=== Your goal ===
Go through the material below and please tally the lines that hold the word "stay"; the number alone is the answer.

=== Entries provided ===
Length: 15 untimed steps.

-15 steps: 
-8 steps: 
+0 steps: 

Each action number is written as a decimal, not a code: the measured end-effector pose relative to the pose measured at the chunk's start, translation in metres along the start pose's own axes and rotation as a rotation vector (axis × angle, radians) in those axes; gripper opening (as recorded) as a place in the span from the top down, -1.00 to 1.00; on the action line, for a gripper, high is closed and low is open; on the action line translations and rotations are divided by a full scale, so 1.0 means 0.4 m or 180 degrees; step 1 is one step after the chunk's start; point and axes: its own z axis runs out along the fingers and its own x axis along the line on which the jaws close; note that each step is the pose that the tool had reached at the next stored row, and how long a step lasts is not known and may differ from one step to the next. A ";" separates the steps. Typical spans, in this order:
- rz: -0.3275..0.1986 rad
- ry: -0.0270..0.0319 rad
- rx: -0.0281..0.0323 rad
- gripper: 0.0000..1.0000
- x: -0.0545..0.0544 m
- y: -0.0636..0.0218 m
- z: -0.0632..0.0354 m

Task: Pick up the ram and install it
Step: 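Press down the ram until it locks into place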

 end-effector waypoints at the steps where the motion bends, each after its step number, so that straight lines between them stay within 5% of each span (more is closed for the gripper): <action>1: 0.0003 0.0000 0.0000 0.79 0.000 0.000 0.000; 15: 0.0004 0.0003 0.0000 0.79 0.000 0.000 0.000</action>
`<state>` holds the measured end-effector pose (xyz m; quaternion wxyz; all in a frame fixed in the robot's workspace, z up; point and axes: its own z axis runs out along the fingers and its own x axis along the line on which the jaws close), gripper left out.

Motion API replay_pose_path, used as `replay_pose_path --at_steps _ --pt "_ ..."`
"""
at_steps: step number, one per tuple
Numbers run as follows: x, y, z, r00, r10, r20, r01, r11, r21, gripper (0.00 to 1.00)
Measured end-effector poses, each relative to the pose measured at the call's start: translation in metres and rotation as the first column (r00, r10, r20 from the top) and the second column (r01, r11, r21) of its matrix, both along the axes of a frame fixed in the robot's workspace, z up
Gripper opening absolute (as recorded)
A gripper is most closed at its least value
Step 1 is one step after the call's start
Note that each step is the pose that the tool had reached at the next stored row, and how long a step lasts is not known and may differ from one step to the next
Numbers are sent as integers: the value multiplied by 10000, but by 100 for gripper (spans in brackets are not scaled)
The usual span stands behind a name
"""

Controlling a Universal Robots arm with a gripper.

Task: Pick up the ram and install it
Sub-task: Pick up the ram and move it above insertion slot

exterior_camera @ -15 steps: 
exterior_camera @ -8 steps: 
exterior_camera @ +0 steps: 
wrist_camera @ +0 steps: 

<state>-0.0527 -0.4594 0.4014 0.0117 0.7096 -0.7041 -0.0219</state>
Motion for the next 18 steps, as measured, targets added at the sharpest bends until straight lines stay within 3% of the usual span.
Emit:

=== Exercise answer ===
2